- WORK ORDER
Start to finish, return the listing exactly as written.

- THE DATA
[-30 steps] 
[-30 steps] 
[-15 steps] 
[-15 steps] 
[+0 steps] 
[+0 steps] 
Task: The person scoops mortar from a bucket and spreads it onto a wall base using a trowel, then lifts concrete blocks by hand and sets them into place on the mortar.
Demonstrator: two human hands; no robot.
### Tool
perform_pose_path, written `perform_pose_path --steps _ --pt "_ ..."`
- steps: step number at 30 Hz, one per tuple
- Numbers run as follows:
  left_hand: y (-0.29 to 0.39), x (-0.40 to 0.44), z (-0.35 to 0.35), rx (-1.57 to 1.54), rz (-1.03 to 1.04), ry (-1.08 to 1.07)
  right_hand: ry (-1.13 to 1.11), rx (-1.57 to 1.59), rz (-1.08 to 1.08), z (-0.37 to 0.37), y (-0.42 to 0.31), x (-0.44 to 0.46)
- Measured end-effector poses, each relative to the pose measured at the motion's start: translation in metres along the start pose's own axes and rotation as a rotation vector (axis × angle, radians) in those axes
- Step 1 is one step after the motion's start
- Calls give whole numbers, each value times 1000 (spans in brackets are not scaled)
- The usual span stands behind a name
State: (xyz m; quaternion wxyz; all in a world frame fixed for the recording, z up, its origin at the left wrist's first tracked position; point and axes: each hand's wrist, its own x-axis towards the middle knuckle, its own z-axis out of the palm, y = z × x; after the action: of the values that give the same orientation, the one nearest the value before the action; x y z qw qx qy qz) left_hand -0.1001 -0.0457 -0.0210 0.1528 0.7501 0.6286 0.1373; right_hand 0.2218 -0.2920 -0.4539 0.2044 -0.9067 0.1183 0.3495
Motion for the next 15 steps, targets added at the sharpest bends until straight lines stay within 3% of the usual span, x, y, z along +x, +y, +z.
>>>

- REPLY
[-30 steps] 
[-30 steps] 
[-15 steps] 
[-15 steps] 
[+0 steps] 
[+0 steps] 
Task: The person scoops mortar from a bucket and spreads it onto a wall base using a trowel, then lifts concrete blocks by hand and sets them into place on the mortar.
Demonstrator: two human hands; no robot.
### Tool
perform_pose_path, written `perform_pose_path --steps _ --pt "_ ..."`
- steps: step number at 30 Hz, one per tuple
- Numbers run as follows:
  left_hand: y (-0.29 to 0.39), x (-0.40 to 0.44), z (-0.35 to 0.35), rx (-1.57 to 1.54), rz (-1.03 to 1.04), ry (-1.08 to 1.07)
  right_hand: ry (-1.13 to 1.11), rx (-1.57 to 1.59), rz (-1.08 to 1.08), z (-0.37 to 0.37), y (-0.42 to 0.31), x (-0.44 to 0.46)
- Measured end-effector poses, each relative to the pose measured at the motion's start: translation in metres along the start pose's own axes and rotation as a rotation vector (axis × angle, radians) in those axes
- Step 1 is one step after the motion's start
- Calls give whole numbers, each value times 1000 (spans in brackets are not scaled)
- The usual span stands behind a name
State: (xyz m; quaternion wxyz; all in a world frame fixed for the recording, z up, its origin at the left wrist's first tracked position; point and axes: each hand's wrist, its own x-axis towards the middle knuckle, its own z-axis out of the palm, y = z × x; after the action: of the values that give the same orientation, the one nearest the value before the action; x y z qw qx qy qz) left_hand -0.1001 -0.0457 -0.0210 0.1528 0.7501 0.6286 0.1373; right_hand 0.2218 -0.2920 -0.4539 0.2044 -0.9067 0.1183 0.3495
Motion for the next 15 steps, targets added at the sharpest bends until straight lines stay within 3% of the usual span, x, y, z along +x, +y, +z.
>>>

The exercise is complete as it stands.